# Description of the task
When the line with "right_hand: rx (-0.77" is reached, include it and stop; before that, copy each line of the listing exactly from the first.

····················

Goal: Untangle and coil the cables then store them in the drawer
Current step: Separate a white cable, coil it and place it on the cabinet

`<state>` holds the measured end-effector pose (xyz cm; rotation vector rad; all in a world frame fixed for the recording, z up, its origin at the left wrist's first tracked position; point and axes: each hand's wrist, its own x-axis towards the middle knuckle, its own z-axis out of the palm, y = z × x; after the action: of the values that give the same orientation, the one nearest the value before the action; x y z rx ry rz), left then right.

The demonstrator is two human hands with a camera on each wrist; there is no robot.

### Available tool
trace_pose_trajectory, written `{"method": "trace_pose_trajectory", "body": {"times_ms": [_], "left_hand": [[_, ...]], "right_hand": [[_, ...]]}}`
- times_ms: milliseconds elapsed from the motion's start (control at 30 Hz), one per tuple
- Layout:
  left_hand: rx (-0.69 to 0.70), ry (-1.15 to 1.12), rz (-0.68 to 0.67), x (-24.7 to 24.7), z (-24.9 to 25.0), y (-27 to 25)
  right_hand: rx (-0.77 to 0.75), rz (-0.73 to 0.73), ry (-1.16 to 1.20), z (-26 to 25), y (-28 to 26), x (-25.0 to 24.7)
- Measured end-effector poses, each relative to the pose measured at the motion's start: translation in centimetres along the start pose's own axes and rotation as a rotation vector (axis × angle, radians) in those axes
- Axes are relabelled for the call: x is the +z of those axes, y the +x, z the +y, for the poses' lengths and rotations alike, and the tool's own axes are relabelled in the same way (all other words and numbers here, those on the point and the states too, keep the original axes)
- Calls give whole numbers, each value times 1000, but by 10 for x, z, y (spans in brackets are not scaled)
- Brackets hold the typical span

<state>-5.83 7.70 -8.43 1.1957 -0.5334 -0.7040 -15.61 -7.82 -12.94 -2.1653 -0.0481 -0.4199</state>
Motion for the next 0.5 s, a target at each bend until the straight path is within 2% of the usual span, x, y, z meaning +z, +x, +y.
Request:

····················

# Response area
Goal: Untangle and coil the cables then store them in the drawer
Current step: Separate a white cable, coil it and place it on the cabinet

`<state>` holds the measured end-effector pose (xyz cm; rotation vector rad; all in a world frame fixed for the recording, z up, its origin at the left wrist's first tracked position; point and axes: each hand's wrist, its own x-axis towards the middle knuckle, its own z-axis out of the palm, y = z × x; after the action: of the values that give the same orientation, the one nearest the value before the action; x y z rx ry rz), left then right.

The demonstrator is two human hands with a camera on each wrist; there is no robot.

### Available tool
trace_pose_trajectory, written `{"method": "trace_pose_trajectory", "body": {"times_ms": [_], "left_hand": [[_, ...]], "right_hand": [[_, ...]]}}`
- times_ms: milliseconds elapsed from the motion's start (control at 30 Hz), one per tuple
- Layout:
  left_hand: rx (-0.69 to 0.70), ry (-1.15 to 1.12), rz (-0.68 to 0.67), x (-24.7 to 24.7), z (-24.9 to 25.0), y (-27 to 25)
  right_hand: rx (-0.77 to 0.75), rz (-0.73 to 0.73), ry (-1.16 to 1.20), z (-26 to 25), y (-28 to 26), x (-25.0 to 24.7)

That completes the answer, and no more is expected.